The Day After the Flare

The day after the flare starts promising. Sure, you’ve probably slept most of the day away (and I would have, had I not had a 75 pound German Shepherd wake me up mid-morning). But you feel better. The pain has dropped, perhaps it doesn’t hurt to walk nearly as much as it did the day before. Perhaps you feel like you can start to disassemble the ‘nest’ of pillows, books, remotes, laptops and other various icepak and ointment accoutrements you’ve assembled so you don’t have to move too far. And perhaps you have enough energy that you actually feel like getting some housework done.

And that is when it gets difficult. Sure, you may feel like you can clean up the house, do the dishes and the laundry, and maybe even get a workout in. But all of that will eventually bring the flare back.

The thing to remember about flares is they are a lot like recovering from the flu. You may FEEL like it’s all over, but one false move and you are back in that nest, feeling pain in every joint and muscle, barely able to move.

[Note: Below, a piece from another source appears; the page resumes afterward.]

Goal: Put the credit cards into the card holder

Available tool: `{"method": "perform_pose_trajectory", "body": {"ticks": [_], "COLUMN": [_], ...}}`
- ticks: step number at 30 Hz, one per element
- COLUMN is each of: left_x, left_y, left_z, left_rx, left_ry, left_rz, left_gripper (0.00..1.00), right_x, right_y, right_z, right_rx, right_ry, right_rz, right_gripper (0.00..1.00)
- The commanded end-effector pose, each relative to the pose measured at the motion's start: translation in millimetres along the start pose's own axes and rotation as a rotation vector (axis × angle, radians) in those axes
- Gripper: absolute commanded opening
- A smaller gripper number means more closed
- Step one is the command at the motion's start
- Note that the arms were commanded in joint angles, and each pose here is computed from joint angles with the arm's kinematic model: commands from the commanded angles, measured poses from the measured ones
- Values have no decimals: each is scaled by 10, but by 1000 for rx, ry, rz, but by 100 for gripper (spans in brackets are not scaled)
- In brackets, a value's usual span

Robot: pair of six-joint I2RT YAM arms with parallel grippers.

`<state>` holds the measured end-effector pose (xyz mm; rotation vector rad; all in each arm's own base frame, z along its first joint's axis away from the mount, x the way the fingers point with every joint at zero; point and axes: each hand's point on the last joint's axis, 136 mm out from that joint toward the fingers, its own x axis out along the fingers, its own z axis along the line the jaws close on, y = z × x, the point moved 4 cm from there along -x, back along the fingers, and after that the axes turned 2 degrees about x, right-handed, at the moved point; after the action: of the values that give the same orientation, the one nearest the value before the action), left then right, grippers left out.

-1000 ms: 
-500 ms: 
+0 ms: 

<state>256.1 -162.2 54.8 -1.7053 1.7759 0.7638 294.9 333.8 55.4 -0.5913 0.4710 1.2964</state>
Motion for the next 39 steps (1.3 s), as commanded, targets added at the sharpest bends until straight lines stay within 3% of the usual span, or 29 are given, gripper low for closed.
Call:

So now the choices happen. Do I do the laundry? What about the dishes? Can I really make lunches for the week, or do I depend on frozen meals this week yet again, even though they are getting expensive? What about dinner? It was your turn to make it, and here you are considering whether or not laundry is more important (it turns out it was – you need clothes for work). The hubby was OK with picking up takeaway for dinner, but there is yet another expense as that cost a lot more than the chicken chowder you were planning.

It’s really easy to get into your head and stay there when these choices come up in this situation. Yet chronic pain patients need to learn not to feel guilty. We have 40 hour (minimum!) work weeks to get to this week. We have other obligations that we have to be strong for, and if that means we spend another day slowly getting acclimated to life after a flare, then so be it.

It doesn’t mean you can’t be frustrated. I REALLY wanted a run today. It’s been two weeks since I ran last, and since I usually ‘run out the crazy’ by throwing all my frustrations with life into my run, I feel really frustrated. It’s been so long I know the 5K I want would really hurt too much, and be too much pain to recover from. And, I know if I do the 5K today, I may not be able to get to work tomorrow. It’s a choice that is really hard, but I have to be responsible. And I hope that I’ll get that run in next week.

So if you are recovering today, I feel ya. I understand what you are going through. And I hate it right along with you. I want more for myself, for my husband, for my life. And I guess I’ll just start trying to get back to striving for those activities tomorrow.